不同seq长度的序列之间是独立的。如果需要支持整个数据集上的长时记忆,这需要打开闭环功能。
(2)从上述图片来看,时候预测结果与实际走势的吻合度很高,但实用价值不大,因为上述的预测有一个,有一个致命的缺陷:
本案例,是用前10天实际的股价,来预测第11天的股价。每个10天数据预测之间,没有任何关联,即本文所说的开环预测。

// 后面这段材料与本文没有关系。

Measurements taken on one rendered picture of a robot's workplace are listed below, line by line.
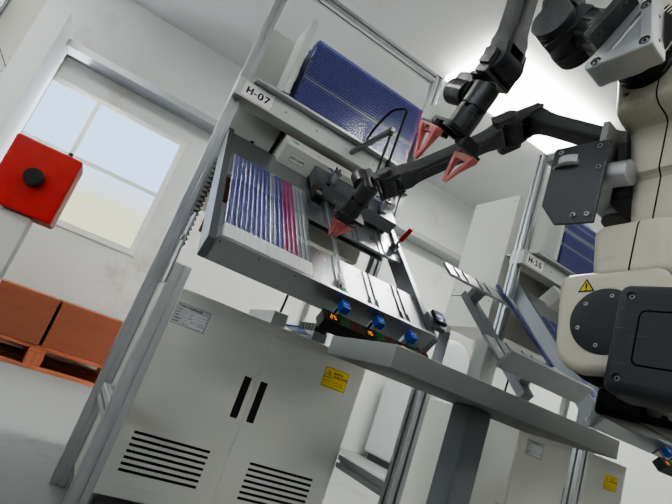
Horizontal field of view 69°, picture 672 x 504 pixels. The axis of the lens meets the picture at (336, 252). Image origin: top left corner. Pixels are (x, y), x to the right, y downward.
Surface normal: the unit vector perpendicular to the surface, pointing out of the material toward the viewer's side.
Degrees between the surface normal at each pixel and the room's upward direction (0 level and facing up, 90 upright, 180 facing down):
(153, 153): 90
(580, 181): 90
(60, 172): 90
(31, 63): 90
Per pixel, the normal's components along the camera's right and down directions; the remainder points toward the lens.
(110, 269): 0.45, -0.09
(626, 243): -0.74, -0.42
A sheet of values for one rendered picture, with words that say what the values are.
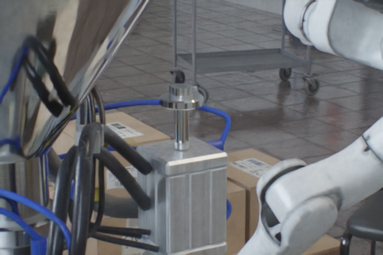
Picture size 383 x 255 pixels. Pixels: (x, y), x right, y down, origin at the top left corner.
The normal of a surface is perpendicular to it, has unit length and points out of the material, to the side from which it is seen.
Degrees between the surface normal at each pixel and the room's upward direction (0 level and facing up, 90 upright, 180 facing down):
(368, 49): 66
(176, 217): 90
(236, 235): 90
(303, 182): 35
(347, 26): 90
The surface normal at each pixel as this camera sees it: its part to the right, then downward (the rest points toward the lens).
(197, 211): 0.49, 0.24
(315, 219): 0.39, 0.61
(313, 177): 0.01, -0.65
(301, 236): 0.30, 0.79
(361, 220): -0.11, -0.93
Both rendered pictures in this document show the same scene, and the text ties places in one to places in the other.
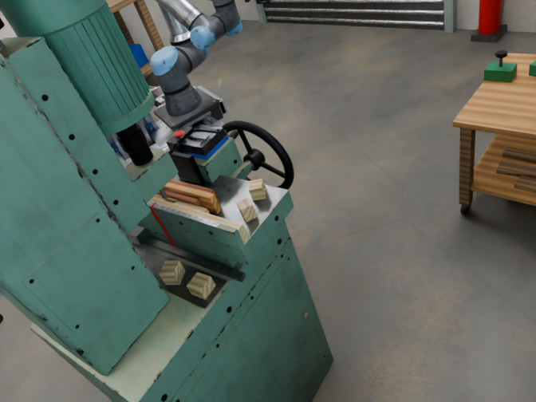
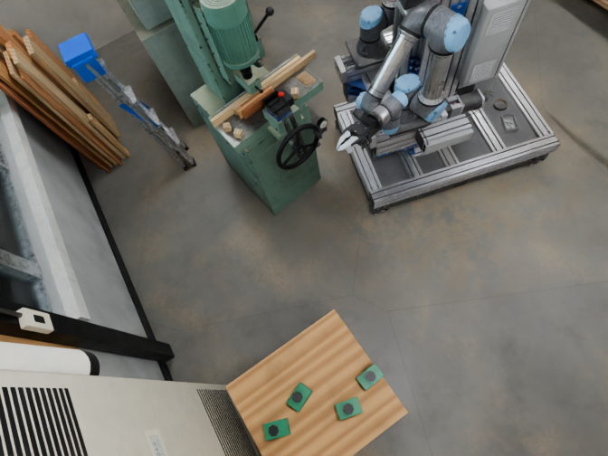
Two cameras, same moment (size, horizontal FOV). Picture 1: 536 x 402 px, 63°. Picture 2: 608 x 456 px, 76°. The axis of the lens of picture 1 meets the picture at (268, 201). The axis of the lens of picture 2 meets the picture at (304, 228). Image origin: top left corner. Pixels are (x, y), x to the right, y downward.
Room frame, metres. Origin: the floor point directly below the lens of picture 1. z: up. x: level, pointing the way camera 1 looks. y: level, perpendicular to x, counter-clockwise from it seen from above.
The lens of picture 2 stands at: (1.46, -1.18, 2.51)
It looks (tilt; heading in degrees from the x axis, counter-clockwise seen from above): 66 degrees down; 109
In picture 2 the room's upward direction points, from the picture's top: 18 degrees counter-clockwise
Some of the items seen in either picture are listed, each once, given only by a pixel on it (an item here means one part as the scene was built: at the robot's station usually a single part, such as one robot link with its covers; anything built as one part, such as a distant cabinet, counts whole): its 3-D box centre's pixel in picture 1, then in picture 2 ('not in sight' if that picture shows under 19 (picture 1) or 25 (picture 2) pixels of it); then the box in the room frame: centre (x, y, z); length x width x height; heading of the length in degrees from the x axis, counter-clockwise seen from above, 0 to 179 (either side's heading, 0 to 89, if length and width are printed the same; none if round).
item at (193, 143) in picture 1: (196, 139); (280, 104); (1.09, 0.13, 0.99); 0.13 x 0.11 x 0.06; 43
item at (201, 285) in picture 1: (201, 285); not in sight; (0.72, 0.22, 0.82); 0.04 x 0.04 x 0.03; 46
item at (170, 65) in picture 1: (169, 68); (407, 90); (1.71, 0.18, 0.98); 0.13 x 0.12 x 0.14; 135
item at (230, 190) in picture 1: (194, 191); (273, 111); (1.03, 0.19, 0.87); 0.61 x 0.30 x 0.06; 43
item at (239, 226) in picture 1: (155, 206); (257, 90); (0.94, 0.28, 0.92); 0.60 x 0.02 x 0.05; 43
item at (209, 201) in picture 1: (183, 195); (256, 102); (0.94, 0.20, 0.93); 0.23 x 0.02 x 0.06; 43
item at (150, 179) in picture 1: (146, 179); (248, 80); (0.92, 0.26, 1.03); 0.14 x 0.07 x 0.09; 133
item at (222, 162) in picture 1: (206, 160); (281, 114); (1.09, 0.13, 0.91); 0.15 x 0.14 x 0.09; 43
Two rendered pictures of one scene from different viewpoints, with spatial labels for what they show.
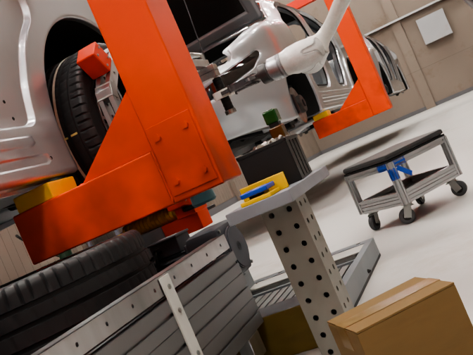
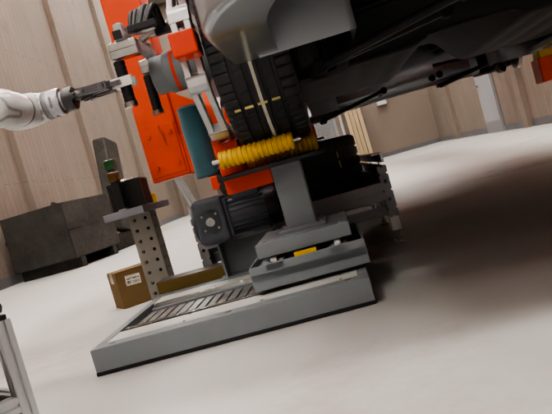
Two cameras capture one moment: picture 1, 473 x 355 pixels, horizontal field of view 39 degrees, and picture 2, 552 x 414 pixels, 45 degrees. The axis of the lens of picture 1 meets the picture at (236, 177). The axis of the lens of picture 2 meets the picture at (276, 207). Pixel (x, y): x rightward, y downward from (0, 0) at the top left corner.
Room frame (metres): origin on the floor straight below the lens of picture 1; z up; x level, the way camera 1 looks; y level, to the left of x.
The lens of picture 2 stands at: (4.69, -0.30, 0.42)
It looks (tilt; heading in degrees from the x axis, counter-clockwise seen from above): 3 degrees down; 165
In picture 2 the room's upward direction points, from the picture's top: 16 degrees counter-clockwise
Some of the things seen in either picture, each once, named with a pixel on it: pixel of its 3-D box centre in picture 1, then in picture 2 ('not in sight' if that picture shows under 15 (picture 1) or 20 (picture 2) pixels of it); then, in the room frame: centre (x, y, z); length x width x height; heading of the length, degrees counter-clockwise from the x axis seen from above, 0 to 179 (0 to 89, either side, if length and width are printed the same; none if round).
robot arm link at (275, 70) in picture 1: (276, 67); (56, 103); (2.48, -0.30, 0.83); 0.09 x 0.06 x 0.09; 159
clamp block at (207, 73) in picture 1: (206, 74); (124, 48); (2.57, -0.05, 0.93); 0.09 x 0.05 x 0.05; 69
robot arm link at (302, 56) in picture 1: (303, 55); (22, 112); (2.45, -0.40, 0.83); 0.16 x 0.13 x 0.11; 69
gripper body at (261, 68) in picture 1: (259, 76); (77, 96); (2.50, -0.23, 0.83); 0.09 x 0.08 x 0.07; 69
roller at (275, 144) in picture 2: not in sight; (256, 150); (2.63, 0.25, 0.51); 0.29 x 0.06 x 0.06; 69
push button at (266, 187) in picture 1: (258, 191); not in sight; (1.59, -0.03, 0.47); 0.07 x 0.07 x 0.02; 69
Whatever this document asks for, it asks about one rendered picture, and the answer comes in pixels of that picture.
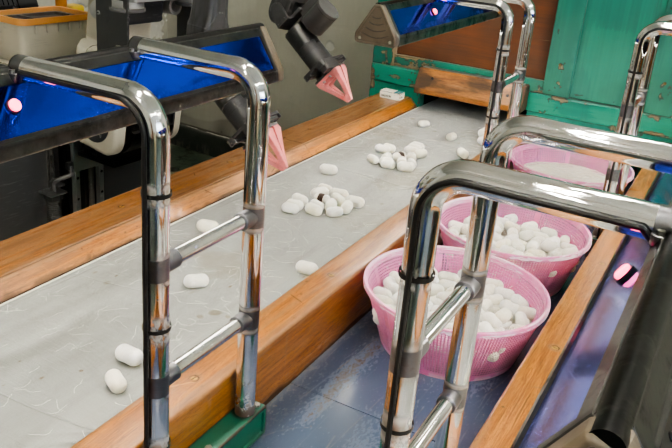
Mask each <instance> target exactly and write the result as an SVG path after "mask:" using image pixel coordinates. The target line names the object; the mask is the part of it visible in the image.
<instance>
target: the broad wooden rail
mask: <svg viewBox="0 0 672 448"><path fill-rule="evenodd" d="M379 96H380V93H377V94H375V95H372V96H370V97H367V98H365V99H362V100H359V101H357V102H354V103H352V104H349V105H347V106H344V107H342V108H339V109H337V110H334V111H331V112H329V113H326V114H324V115H321V116H319V117H316V118H314V119H311V120H309V121H306V122H303V123H301V124H298V125H296V126H293V127H291V128H288V129H286V130H283V131H281V133H282V140H283V146H284V151H285V155H286V159H287V163H288V168H290V167H292V166H294V165H296V164H298V163H301V162H303V161H305V160H307V159H309V158H311V157H313V156H315V155H318V154H320V153H322V152H324V151H326V150H328V149H330V148H332V147H334V146H337V145H339V144H341V143H343V142H345V141H347V140H349V139H351V138H353V137H356V136H358V135H360V134H362V133H364V132H366V131H368V130H370V129H373V128H375V127H377V126H379V125H381V124H383V123H385V122H387V121H389V120H392V119H394V118H396V117H398V116H400V115H402V114H404V113H406V112H409V111H411V110H413V109H415V108H417V106H416V104H415V103H414V101H413V100H412V98H410V97H408V96H404V99H402V100H400V101H396V100H392V99H387V98H382V97H379ZM242 147H243V146H242ZM242 147H240V148H237V149H235V150H232V151H230V152H227V153H225V154H222V155H220V156H217V157H214V158H212V159H209V160H207V161H204V162H202V163H199V164H197V165H194V166H192V167H189V168H186V169H184V170H181V171H179V172H176V173H174V174H171V175H170V188H171V189H172V196H171V197H170V224H172V223H174V222H176V221H178V220H180V219H182V218H184V217H186V216H188V215H191V214H193V213H195V212H197V211H199V210H201V209H203V208H205V207H207V206H210V205H212V204H214V203H216V202H218V201H220V200H222V199H224V198H227V197H229V196H231V195H233V194H235V193H237V192H239V191H241V190H243V189H244V167H245V151H244V150H243V148H242ZM288 168H287V169H288ZM140 190H141V187H138V188H136V189H133V190H130V191H128V192H125V193H123V194H120V195H118V196H115V197H113V198H110V199H108V200H105V201H102V202H100V203H97V204H95V205H92V206H90V207H87V208H85V209H82V210H80V211H77V212H74V213H72V214H69V215H67V216H64V217H62V218H59V219H57V220H54V221H52V222H49V223H46V224H44V225H41V226H39V227H36V228H34V229H31V230H29V231H26V232H24V233H21V234H18V235H16V236H13V237H11V238H8V239H6V240H3V241H1V242H0V304H2V303H4V302H6V301H9V300H11V299H13V298H15V297H17V296H19V295H21V294H23V293H26V292H28V291H30V290H32V289H34V288H36V287H38V286H40V285H42V284H45V283H47V282H49V281H51V280H53V279H55V278H57V277H59V276H61V275H64V274H66V273H68V272H70V271H72V270H74V269H76V268H78V267H81V266H83V265H85V264H87V263H89V262H91V261H93V260H95V259H97V258H100V257H102V256H104V255H106V254H108V253H110V252H112V251H114V250H117V249H119V248H121V247H123V246H125V245H127V244H129V243H131V242H133V241H136V240H138V239H140V238H142V197H141V195H140Z"/></svg>
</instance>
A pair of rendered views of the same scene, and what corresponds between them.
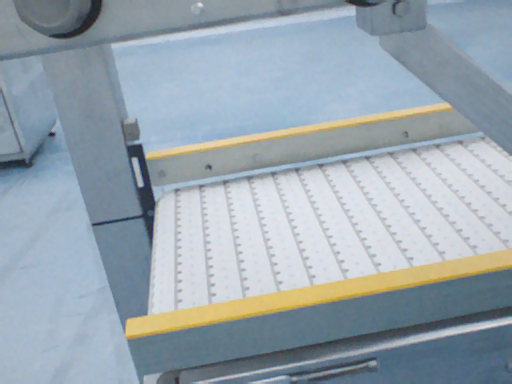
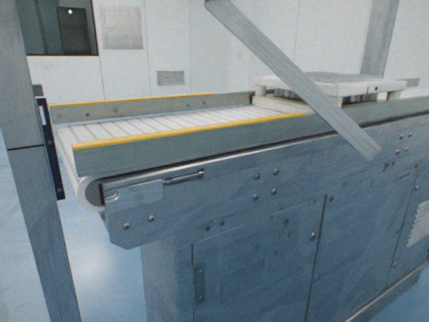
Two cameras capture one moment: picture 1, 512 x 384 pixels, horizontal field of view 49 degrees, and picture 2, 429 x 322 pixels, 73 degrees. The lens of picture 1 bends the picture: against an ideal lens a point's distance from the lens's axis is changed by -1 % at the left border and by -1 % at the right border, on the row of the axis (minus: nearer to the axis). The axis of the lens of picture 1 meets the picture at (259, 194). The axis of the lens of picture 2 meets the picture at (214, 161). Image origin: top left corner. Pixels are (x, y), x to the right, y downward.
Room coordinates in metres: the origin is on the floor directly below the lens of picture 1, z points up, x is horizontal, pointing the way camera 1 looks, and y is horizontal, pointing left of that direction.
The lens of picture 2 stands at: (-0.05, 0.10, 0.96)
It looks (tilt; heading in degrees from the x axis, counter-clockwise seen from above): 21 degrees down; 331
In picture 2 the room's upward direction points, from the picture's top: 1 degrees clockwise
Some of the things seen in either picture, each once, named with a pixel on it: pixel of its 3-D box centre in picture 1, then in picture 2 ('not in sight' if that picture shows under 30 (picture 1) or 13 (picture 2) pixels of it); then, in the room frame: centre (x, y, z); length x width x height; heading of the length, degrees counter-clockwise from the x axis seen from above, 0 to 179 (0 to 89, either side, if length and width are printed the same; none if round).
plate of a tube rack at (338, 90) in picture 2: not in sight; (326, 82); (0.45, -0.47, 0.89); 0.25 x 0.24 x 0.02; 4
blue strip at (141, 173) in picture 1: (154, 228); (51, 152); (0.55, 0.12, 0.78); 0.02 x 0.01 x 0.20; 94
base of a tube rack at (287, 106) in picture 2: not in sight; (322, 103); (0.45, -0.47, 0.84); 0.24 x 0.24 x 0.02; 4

它并没有使用预测结果进一步的预测。
上图的走势吻合度,看起来像是预测走势,但实际上,都是根据10天的实际走势来预测的,因此总体的吻合度自然与实际走势是一致的。
即使预测不准,根据预测结果进行了买卖,然后,第二天预测时,又采用了前10天的实际数据,包括当天的数据,也必须使用实际的数据,而不是前天的预测数据。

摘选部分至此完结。